• INFORMATION SUPPLIED:

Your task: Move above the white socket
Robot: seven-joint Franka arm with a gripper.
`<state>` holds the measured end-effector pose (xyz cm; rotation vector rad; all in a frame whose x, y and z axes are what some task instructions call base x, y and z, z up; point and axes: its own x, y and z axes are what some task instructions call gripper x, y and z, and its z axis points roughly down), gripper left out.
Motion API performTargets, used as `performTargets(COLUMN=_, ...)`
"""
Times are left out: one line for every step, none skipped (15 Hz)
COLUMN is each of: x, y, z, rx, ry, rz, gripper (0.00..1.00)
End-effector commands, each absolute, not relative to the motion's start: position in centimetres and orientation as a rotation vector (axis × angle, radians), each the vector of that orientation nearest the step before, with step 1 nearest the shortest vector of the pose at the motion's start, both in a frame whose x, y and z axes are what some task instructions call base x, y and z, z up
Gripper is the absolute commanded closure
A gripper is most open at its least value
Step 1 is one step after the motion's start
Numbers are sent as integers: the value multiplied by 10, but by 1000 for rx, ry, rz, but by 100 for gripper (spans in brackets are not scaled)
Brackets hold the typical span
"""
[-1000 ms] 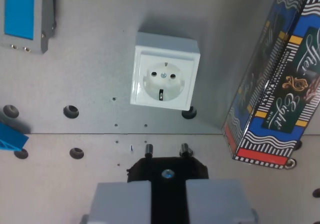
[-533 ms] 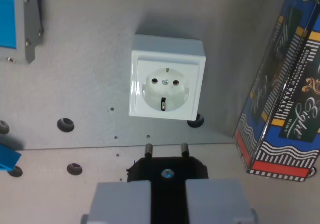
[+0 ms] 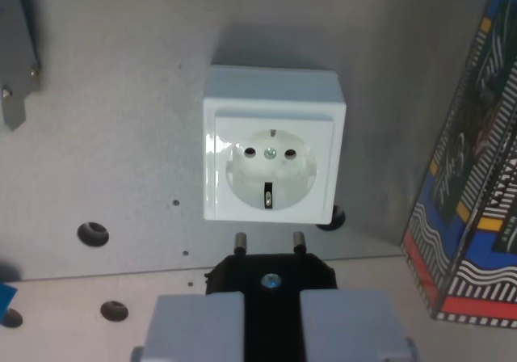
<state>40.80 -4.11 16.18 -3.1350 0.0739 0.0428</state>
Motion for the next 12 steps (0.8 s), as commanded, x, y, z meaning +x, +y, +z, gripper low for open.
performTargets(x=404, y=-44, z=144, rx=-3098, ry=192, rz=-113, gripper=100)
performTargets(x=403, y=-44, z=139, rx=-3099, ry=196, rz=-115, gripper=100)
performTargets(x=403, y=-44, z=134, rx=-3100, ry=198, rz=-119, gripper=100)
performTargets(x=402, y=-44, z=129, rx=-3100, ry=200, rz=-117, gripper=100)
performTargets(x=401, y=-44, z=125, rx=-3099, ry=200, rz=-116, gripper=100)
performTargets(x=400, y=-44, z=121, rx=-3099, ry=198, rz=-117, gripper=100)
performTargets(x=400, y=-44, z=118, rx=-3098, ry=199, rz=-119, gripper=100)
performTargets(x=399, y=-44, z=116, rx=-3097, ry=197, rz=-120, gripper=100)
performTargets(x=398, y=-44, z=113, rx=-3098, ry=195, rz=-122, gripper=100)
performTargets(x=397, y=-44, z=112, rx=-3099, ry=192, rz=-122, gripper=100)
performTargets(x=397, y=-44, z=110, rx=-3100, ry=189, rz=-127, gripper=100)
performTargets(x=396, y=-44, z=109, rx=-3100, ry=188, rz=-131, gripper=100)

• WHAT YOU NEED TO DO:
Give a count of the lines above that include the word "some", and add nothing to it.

• YOUR SOLUTION:
2